- Born: Renato de Azevedo Silva 28 January 1904 Rio de Janeiro
- Died: 6 August 1981 (aged 77) Rio de Janeiro
- Occupation: Art educator, comics artist
- Works: A Garra Cinzenta
- Awards: Troféu Angelo Agostini for Master of National Comics (2000); Prêmio Angelo Agostini for Best Release (Quadrix, 1989) ;

= Renato Silva (artist) =

Brazilian illustrator and comic book artist

Renato Silva (Rio de Janeiro, January 28, 1904 - Rio de Janeiro, August 6, 1981) was a Brazilian illustrator and comic book artist.

==Career==
He studied fine arts in the early 1920s, at the same time he started making humorous drawings for several magazines in Rio de Janeiro, such as Vida Doméstica, Vida Nova and A Maçã. In 1930, Silva left humor drawing and began to do literary illustration, collaborating with O Cruzeiro and O Jornal. He then started working as an illustrator in the communication group A Noite.

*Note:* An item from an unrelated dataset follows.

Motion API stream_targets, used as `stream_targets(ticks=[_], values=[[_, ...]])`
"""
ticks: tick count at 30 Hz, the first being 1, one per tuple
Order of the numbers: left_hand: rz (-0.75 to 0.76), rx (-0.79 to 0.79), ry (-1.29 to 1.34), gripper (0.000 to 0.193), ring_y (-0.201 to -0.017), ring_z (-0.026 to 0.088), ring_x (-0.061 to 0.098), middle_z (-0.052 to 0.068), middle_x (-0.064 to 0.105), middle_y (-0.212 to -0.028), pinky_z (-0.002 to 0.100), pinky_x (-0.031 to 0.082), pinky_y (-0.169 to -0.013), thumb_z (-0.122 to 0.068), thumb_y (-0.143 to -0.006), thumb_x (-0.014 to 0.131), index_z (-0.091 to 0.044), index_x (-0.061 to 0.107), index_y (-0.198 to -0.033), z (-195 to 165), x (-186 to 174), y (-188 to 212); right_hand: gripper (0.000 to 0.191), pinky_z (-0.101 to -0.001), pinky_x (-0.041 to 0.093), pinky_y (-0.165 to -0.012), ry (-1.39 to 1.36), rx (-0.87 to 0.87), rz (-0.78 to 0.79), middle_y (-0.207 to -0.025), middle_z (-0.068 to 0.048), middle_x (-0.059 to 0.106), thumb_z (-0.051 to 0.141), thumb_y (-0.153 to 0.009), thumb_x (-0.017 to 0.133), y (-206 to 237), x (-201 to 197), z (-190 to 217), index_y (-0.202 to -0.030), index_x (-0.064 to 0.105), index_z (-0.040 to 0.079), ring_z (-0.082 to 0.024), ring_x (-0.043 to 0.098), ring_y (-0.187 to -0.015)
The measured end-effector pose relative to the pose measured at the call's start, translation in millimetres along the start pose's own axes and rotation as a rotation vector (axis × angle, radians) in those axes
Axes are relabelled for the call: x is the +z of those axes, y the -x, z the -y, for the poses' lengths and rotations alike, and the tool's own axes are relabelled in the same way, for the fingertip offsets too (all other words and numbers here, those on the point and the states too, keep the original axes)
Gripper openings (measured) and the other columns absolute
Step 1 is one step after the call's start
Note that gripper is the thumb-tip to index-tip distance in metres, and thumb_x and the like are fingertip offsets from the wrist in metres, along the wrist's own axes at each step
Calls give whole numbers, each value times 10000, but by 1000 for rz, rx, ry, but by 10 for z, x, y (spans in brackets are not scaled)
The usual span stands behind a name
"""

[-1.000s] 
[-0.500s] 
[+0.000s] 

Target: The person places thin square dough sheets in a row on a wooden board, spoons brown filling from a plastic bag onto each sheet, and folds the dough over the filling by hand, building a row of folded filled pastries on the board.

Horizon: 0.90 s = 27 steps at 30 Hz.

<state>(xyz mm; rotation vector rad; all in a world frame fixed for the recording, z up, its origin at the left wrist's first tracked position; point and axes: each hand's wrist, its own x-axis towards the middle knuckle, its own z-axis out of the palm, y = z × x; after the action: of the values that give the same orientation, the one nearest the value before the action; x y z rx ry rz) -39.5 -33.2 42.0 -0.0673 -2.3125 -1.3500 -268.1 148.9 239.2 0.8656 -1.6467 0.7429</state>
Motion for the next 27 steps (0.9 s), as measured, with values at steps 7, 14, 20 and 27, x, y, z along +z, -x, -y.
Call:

In 1937, Silva debuted in the comic strip drawing the pulp character Nick Carter for the comic book Suplemento Juvenil published by Adolfo Aizen. In the same year, he debuted his most successful character, A Garra Cinzenta ("The Gray Claw" in free translation), created in partnership with Francisco Armond. A Garra Cinzenta, a villain without powers but with great knowledge of science, was produced between 1937 and 1939 for the newspaper A Gazeta, totaling 100 pages. The character was also published in Mexico and Belgium, where he received the name "La Griffe Grise", having been published in the weekly Le Moustique from 1944 to 1947.

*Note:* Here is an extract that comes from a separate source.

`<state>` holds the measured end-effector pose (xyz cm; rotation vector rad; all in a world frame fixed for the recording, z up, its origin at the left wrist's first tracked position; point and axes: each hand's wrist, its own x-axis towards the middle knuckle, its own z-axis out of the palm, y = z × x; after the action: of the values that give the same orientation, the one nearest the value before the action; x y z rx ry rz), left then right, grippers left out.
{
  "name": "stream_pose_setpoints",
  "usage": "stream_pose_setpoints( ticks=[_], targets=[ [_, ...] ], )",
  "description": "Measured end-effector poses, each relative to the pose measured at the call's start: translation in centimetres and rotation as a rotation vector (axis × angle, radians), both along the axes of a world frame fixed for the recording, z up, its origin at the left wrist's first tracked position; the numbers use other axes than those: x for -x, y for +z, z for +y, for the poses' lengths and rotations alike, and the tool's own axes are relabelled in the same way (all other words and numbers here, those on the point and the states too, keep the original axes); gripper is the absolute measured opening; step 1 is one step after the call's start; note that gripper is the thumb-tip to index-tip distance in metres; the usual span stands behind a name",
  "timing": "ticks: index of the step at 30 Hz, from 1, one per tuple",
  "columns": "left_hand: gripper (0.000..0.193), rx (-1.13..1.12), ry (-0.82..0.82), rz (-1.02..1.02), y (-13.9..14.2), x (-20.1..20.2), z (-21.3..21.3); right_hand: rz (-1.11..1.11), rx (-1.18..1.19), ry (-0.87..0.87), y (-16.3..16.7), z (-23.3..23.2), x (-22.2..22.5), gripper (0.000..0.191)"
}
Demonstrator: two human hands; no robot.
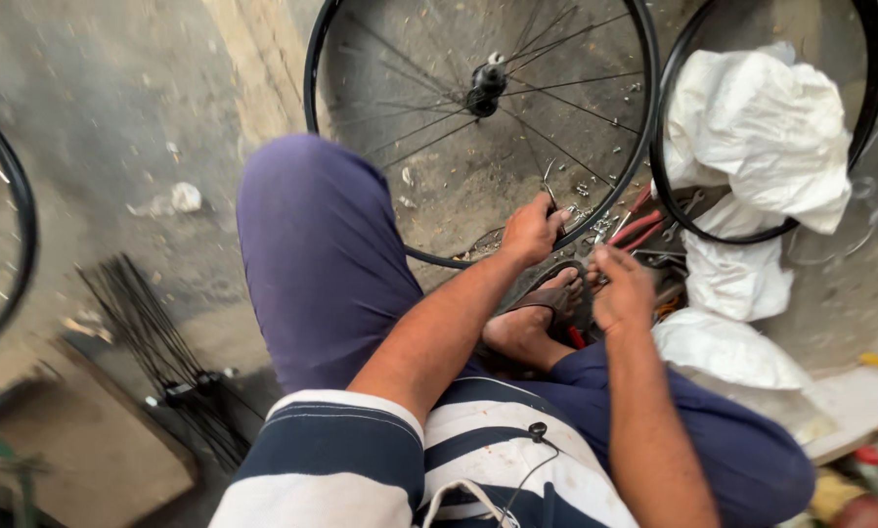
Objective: The person sits on the floor and uses a spoke wrench to tighten the nipples on a bicycle wheel rim. They rotate the wheel periodically to access different spokes and continue adjusting the tension.
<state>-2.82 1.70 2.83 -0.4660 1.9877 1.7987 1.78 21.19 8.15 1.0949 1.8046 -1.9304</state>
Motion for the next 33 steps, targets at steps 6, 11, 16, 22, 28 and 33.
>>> stream_pose_setpoints(
  ticks=[6, 11, 16, 22, 28, 33],
  targets=[
    [0.030, 0.010, 0.049, -0.034, 0.2, 0.2, -0.1, 0.121, 0.049, 0.080, -3.0, -1.0, -0.2, 0.018],
    [0.029, -0.007, 0.027, -0.075, 0.4, 0.3, -0.8, 0.172, 0.027, 0.146, -4.3, -2.5, 0.9, 0.022],
    [0.028, -0.012, 0.026, -0.079, 0.4, 0.4, -1.3, 0.164, 0.085, 0.198, -4.2, -2.9, 0.5, 0.021],
    [0.029, -0.009, 0.024, -0.098, 0.8, 0.5, -1.7, 0.177, 0.068, 0.154, -4.3, -3.0, 0.4, 0.020],
    [0.031, -0.004, -0.010, -0.135, 1.6, 0.6, -2.0, 0.194, 0.067, 0.184, -3.6, -3.4, 0.8, 0.023],
    [0.033, 0.008, -0.041, -0.132, 1.8, 0.8, -2.1, 0.180, -0.003, 0.176, -3.6, -3.8, 0.8, 0.023]
  ],
)
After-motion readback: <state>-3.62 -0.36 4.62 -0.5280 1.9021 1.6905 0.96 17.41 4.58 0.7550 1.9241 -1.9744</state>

In 1939, Silva published the book Manual Prático de Desenho ("Practical Drawing Manual" in free translation), the first guide for drawing in Brazil. After that, he started to dedicate himself to art education, developing the how-to draw book series A Arte de Desenhar ("The Art of Drawing" in free translation) with more than one hundred themed editions in the 1940s and 1950s.

==Posthumous award==
In 2000, he was awarded posthumously with the Prêmio Angelo Agostini for Master of National Comics, an award that aims to honor artists who have dedicated themselves to Brazilian comics for at least 25 years.